Assigned task: Restate all the data exactly, so that each line is the same as before.

Extracted entries:
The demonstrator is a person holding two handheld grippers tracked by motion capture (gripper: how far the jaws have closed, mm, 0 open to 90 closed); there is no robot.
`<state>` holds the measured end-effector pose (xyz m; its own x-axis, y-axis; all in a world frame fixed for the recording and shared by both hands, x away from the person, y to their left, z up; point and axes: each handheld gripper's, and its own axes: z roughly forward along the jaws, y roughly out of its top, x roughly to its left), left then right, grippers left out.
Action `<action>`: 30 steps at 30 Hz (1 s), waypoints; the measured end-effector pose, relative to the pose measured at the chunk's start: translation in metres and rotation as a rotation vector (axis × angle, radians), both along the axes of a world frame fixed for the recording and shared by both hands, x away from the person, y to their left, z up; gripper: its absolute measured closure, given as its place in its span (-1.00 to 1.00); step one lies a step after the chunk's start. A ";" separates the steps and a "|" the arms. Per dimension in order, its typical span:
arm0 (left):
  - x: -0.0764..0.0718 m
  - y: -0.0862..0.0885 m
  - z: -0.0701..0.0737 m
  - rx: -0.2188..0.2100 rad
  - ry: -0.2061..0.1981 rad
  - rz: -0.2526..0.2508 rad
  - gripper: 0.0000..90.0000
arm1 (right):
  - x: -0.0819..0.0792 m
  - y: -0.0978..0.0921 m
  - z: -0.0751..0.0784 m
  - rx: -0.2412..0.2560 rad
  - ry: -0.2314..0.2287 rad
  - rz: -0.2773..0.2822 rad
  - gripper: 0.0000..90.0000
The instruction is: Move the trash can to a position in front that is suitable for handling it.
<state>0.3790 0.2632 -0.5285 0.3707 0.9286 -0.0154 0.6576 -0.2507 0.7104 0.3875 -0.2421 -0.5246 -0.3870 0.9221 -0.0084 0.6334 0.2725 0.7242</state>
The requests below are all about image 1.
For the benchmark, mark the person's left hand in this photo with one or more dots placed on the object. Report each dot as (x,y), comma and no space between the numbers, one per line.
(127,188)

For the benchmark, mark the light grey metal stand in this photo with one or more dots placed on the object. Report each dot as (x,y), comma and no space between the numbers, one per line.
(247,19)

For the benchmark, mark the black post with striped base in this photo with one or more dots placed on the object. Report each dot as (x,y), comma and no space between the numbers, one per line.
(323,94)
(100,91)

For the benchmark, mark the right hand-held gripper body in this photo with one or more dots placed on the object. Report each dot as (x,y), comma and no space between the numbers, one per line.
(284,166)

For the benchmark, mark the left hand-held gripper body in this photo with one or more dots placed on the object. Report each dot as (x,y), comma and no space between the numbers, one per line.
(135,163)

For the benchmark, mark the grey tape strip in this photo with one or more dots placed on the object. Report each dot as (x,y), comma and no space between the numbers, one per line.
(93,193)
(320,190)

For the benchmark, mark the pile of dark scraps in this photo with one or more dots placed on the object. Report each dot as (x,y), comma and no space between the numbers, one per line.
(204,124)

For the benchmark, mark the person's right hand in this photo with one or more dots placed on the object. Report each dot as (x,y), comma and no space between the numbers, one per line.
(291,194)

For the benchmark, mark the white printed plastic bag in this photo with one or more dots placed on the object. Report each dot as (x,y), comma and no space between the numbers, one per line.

Answer to the problem:
The demonstrator is a person holding two handheld grippers tracked by motion capture (gripper: how far the jaws have closed, mm, 0 open to 90 closed); there is no robot.
`<state>` holds the measured end-effector pose (xyz m; its own x-axis, y-axis; all in a world frame fixed for the recording and shared by both hands, x away from the person, y to their left, z up; point and axes: each handheld gripper's, and its own axes: z roughly forward along the jaws, y roughly out of its top, x roughly to its left), left then right, grippers left out.
Action `<action>`: 30 steps at 30 Hz (1 s), waypoints; the measured end-effector pose, relative to the pose measured at the chunk's start: translation in metres and rotation as a rotation vector (axis × angle, radians), both along the axes of a world frame fixed for the recording and shared by both hands, x away from the person, y to their left, z up; gripper: its absolute measured closure, given as its place in its span (-1.00 to 1.00); step one lies a step after the chunk's start. A ";" separates the steps and a "|" the arms. Per dimension in order, its typical span:
arm0 (left):
  - x: -0.0764..0.0718 m
  - y: -0.0862..0.0885 m
  - z: -0.0701..0.0737 m
  - rx: -0.2188..0.2100 rad
  - ry: -0.2061..0.1981 rad
  - rz: -0.2526..0.2508 rad
  - gripper: 0.0000..90.0000
arm1 (right):
  - x: -0.0819..0.0792 m
  - y: -0.0978..0.0921 m
  - z: -0.0751..0.0784 m
  - rx: -0.2412..0.2560 rad
  - ry: -0.2314..0.2287 rad
  - rz: -0.2773..0.2822 rad
  - gripper: 0.0000..90.0000
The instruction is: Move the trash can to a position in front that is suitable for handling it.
<state>0.3790 0.2632 -0.5285 0.3707 0.9286 -0.0154 0.6576 -0.2507 0.7104 0.3875 -0.2421 -0.5246 -0.3870 0.9221 -0.0084 0.6334 0.2725 0.7242</state>
The requests below are all about image 1.
For the benchmark, mark the person's left hand in this photo with one or more dots placed on the object. Report each dot as (x,y), comma and no space between the numbers, one per line.
(127,188)

For the benchmark, mark the light grey metal stand in this photo with one or more dots placed on the object. Report each dot as (x,y), comma and no space between the numbers, one per line.
(247,19)

For the benchmark, mark the black post with striped base in this photo with one or more dots placed on the object. Report each dot as (x,y), comma and no space between the numbers, one per line.
(323,94)
(100,91)

For the benchmark, mark the right hand-held gripper body in this photo with one or more dots placed on the object. Report each dot as (x,y), comma and no space between the numbers, one per line.
(284,166)

For the benchmark, mark the left hand-held gripper body in this photo with one or more dots placed on the object. Report each dot as (x,y), comma and no space between the numbers, one per line.
(135,163)

For the benchmark, mark the grey tape strip in this photo with one or more dots placed on the object. Report each dot as (x,y), comma and no space between the numbers, one per line.
(93,193)
(320,190)

For the benchmark, mark the pile of dark scraps in this photo with one or more dots placed on the object. Report each dot as (x,y), comma and no space between the numbers, one per line.
(204,124)

For the benchmark, mark the person's right hand in this photo with one or more dots placed on the object. Report each dot as (x,y), comma and no space between the numbers, one per line.
(291,194)

For the benchmark, mark the white printed plastic bag in this photo with one or more dots placed on the object. Report each dot as (x,y), comma and no space between the numbers, one per line.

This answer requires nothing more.